■ AIM OF THE TASK
Look through the data below and work out how many lines contain the string "post". Give the number alone.

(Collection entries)
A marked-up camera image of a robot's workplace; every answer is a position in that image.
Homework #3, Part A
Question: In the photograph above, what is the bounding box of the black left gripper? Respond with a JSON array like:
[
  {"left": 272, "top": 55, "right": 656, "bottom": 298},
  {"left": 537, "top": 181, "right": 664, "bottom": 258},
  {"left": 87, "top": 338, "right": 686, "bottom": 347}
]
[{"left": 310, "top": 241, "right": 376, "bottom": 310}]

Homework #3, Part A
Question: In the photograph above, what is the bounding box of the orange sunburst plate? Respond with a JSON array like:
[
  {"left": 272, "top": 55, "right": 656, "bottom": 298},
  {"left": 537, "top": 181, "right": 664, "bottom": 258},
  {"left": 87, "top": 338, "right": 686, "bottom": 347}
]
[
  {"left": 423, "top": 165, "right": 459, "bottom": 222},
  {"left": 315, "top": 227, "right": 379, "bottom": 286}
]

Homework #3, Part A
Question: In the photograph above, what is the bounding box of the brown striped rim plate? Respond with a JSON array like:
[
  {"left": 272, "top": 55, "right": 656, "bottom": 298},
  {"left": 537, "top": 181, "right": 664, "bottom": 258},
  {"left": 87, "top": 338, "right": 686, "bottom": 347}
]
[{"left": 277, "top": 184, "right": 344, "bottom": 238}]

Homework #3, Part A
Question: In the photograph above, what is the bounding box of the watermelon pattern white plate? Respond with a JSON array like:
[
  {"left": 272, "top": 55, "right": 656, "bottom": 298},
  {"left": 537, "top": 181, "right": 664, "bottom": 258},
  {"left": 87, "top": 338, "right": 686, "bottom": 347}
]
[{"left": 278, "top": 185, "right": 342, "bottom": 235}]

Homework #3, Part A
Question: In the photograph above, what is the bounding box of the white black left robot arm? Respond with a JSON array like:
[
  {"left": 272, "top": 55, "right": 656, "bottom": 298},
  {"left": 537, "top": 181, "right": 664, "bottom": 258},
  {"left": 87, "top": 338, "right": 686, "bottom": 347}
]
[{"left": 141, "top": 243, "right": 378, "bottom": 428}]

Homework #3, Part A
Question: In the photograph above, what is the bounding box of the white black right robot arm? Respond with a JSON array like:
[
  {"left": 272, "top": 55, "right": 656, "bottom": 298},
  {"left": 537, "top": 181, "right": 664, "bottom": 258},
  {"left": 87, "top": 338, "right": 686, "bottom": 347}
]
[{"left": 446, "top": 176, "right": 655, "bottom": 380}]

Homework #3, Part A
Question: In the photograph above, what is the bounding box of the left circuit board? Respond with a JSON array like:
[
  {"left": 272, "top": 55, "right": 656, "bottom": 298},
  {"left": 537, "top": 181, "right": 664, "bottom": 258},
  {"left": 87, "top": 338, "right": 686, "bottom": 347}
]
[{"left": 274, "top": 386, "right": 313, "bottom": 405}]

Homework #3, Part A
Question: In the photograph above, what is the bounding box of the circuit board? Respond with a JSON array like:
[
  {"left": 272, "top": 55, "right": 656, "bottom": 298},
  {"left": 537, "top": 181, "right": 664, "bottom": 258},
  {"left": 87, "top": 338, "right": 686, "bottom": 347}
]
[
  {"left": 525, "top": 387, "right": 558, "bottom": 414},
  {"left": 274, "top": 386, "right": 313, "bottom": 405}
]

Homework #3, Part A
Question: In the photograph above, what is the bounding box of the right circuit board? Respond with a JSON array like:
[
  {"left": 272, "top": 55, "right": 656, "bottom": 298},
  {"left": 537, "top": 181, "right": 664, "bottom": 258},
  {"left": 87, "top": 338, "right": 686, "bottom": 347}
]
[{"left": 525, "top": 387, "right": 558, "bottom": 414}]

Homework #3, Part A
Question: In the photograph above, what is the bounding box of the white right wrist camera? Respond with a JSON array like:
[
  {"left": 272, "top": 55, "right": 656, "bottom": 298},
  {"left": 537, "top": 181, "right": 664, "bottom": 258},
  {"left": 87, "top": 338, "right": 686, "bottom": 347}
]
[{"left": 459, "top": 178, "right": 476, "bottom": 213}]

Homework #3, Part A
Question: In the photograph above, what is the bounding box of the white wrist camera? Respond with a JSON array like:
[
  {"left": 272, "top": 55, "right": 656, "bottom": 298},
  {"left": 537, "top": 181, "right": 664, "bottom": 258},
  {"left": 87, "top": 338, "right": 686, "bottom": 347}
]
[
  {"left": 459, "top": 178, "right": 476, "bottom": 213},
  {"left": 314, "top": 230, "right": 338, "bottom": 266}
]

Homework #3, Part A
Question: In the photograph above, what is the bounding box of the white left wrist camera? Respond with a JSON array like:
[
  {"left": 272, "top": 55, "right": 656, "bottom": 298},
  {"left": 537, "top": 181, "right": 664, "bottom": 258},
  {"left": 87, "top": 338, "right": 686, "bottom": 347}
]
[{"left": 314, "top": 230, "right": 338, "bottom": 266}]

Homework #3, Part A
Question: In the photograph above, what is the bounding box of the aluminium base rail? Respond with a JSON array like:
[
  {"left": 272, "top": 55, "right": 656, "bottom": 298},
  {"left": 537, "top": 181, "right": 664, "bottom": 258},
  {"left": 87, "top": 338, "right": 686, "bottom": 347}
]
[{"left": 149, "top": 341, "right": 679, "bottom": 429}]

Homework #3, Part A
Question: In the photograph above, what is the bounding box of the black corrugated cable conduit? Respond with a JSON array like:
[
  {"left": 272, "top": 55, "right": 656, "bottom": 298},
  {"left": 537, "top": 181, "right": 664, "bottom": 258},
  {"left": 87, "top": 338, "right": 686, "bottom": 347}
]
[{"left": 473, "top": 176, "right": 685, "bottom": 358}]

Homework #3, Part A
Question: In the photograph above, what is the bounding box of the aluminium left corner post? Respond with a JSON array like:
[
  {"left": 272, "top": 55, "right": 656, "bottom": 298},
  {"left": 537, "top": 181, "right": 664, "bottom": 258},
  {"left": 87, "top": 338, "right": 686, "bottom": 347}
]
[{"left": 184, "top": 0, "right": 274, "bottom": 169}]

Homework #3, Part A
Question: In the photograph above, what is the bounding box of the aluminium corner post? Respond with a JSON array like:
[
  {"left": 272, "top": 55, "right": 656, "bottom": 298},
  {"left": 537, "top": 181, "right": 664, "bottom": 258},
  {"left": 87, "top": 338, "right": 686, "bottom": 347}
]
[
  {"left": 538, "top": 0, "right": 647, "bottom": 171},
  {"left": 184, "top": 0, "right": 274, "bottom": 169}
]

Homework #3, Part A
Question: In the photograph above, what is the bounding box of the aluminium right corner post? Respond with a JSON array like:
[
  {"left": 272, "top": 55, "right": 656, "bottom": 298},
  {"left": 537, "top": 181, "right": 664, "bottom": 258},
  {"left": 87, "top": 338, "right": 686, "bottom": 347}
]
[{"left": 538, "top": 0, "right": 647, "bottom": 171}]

■ EXERCISE ANSWER
3